**TASK DESCRIPTION:** If a line in the entries contains the word "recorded", list it.

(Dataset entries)
○ ○ ○ ○
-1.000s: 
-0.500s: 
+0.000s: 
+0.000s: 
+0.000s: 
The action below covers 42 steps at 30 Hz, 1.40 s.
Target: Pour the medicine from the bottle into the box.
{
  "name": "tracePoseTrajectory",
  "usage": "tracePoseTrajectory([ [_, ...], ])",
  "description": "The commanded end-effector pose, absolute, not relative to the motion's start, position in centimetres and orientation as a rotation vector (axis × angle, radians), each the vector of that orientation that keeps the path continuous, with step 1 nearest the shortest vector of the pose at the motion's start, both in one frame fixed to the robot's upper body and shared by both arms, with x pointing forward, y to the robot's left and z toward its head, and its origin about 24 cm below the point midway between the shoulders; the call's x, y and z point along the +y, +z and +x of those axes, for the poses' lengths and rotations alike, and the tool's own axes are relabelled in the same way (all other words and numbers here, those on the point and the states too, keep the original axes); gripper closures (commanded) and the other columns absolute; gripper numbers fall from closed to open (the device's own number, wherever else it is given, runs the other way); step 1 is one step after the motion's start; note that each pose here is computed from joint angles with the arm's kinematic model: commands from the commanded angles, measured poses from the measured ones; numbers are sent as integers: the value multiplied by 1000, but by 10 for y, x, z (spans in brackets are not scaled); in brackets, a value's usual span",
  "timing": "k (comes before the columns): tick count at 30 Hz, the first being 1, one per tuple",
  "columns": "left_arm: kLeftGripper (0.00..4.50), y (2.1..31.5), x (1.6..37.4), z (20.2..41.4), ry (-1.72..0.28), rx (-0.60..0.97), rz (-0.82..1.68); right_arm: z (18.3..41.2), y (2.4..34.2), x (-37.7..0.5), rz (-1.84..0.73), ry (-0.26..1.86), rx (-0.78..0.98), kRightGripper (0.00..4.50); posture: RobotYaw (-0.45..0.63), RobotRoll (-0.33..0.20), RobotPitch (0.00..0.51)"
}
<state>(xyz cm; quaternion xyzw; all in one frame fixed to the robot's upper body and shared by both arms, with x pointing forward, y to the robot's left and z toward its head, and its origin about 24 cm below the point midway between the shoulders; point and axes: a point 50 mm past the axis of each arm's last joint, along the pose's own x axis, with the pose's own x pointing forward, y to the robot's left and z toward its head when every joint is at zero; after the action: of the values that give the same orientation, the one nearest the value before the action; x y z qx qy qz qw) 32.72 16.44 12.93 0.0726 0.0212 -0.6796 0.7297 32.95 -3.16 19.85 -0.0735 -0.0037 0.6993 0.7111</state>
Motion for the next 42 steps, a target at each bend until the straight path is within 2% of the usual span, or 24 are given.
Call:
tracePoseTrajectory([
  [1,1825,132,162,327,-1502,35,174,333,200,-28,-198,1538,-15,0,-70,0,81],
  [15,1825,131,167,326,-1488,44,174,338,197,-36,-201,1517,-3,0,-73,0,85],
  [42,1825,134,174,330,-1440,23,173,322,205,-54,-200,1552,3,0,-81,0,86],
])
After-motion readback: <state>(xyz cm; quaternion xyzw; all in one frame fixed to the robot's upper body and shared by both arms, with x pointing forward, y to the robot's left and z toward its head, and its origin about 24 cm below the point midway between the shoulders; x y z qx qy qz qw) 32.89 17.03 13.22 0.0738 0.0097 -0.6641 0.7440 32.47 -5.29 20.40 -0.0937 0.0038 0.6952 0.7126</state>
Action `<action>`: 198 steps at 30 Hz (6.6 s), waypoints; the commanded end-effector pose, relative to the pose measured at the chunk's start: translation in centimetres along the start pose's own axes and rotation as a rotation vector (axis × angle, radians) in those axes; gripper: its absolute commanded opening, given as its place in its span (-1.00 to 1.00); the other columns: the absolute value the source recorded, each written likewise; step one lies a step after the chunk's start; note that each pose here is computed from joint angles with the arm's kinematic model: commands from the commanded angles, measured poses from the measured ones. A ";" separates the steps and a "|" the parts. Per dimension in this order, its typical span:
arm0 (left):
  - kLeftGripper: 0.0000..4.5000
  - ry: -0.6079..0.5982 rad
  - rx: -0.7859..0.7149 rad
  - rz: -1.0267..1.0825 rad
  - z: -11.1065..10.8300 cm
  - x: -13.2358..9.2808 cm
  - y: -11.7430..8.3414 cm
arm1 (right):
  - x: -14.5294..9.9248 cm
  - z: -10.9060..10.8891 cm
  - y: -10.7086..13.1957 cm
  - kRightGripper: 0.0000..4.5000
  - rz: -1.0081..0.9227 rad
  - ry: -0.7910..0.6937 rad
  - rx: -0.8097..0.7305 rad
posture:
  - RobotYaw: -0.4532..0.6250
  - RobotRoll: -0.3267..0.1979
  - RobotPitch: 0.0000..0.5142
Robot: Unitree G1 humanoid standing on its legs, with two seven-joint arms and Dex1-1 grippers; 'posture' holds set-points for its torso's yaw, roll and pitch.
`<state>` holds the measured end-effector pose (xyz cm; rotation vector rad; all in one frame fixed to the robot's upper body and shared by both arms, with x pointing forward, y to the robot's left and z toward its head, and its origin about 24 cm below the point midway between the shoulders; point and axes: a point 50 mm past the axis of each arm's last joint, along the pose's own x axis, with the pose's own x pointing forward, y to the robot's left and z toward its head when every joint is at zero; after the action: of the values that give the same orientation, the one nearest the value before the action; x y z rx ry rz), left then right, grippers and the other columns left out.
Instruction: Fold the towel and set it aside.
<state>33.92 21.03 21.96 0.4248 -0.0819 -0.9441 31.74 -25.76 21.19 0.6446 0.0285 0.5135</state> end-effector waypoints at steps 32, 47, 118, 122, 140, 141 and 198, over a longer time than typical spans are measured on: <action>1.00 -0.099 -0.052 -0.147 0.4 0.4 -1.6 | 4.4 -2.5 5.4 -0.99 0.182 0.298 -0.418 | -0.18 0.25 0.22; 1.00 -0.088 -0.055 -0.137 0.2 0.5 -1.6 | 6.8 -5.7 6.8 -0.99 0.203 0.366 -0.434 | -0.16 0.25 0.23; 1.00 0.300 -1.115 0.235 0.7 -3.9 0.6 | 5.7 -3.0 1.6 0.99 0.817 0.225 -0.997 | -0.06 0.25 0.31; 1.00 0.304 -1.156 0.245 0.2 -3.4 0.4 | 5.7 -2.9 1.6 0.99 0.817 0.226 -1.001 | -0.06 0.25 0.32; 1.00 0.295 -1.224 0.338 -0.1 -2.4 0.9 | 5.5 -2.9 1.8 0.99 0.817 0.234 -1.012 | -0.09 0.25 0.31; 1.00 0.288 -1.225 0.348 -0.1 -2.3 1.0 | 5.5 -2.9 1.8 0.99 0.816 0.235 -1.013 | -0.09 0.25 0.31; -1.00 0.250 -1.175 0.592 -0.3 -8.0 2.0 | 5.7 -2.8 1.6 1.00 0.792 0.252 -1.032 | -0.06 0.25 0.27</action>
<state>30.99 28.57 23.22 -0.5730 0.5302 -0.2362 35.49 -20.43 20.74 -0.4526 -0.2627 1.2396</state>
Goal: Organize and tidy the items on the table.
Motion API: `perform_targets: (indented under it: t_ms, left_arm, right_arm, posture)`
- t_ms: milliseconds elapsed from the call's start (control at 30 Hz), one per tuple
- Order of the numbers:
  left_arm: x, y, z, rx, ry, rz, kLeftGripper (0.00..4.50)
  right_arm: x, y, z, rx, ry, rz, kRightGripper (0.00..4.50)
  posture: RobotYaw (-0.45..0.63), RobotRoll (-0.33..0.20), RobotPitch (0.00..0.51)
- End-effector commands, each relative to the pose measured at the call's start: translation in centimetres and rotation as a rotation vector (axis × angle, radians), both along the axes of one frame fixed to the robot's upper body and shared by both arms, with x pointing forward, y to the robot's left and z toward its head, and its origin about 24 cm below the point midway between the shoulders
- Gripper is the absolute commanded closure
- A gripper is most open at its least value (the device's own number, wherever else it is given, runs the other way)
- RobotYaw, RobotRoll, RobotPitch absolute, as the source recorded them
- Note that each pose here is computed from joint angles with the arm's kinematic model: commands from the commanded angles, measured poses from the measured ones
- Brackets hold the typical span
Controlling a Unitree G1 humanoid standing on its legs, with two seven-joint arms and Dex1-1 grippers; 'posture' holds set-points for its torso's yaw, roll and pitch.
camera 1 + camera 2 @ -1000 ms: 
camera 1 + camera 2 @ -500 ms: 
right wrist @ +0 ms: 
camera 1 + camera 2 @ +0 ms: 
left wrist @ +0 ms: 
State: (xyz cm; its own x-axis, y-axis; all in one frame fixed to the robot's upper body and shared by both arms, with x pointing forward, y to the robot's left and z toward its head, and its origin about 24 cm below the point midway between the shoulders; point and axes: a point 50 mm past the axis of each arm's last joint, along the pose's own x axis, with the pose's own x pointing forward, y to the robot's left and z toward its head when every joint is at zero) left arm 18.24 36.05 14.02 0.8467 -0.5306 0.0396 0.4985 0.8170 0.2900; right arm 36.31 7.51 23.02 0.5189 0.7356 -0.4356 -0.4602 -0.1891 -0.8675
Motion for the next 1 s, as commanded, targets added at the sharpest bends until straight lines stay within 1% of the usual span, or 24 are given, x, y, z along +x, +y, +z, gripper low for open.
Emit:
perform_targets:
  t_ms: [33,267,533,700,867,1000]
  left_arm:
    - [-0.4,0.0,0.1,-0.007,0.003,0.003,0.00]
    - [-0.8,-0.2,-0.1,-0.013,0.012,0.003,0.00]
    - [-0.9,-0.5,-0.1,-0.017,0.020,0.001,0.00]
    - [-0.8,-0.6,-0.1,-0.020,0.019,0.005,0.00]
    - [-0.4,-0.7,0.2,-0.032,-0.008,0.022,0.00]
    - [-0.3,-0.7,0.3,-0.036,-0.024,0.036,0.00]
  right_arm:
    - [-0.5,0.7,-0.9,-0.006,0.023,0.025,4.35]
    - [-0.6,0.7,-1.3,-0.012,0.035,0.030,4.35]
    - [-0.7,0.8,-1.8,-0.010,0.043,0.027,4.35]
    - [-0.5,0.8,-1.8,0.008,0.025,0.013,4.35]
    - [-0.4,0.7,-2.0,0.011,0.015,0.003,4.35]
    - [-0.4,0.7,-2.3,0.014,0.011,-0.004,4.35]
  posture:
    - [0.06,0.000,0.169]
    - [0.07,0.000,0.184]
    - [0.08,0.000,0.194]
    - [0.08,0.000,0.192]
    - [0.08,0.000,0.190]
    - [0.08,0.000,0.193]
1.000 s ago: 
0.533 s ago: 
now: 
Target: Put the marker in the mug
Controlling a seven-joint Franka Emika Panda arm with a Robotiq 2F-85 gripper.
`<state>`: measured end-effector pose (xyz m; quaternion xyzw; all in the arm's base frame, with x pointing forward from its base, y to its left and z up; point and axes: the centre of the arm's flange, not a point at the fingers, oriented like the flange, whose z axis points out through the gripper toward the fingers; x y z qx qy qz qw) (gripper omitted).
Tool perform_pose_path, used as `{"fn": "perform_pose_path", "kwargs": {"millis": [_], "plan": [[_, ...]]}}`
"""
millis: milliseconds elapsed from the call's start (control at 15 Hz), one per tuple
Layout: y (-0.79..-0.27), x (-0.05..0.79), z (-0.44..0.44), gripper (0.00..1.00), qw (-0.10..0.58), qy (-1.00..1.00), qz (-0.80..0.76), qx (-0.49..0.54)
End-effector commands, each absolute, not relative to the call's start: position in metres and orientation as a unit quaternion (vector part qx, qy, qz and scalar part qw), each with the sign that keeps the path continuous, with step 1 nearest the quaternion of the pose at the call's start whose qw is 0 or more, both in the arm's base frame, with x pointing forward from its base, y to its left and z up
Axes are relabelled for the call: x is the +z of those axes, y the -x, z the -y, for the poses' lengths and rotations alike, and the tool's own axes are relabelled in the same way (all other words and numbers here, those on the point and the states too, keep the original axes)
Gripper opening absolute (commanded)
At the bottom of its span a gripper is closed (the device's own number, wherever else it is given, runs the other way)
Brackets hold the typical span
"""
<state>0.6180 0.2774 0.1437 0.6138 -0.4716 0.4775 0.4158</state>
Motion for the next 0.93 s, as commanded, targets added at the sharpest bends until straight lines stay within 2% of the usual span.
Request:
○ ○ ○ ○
**ANSWER FOR THE TASK:**
Action `<action>`: 198 steps at 30 Hz (6.6 s), waypoints; the commanded end-effector pose, relative to the pose measured at the chunk's start: translation in centimetres along the start pose's own axes and rotation as a rotation vector (axis × angle, radians) in those axes; gripper: its absolute commanded opening, given as its place in its span (-1.00 to 1.00); the other columns: the absolute value the source recorded, each written likewise; step one lies a step after the chunk's start; note that each pose here is computed from joint angles with the arm's kinematic model: commands from the commanded angles, measured poses from the measured ones. A ";" separates the steps and a "|" the parts. Per dimension in this order, its typical span:
- RobotYaw, RobotRoll, RobotPitch absolute, as the source recorded them

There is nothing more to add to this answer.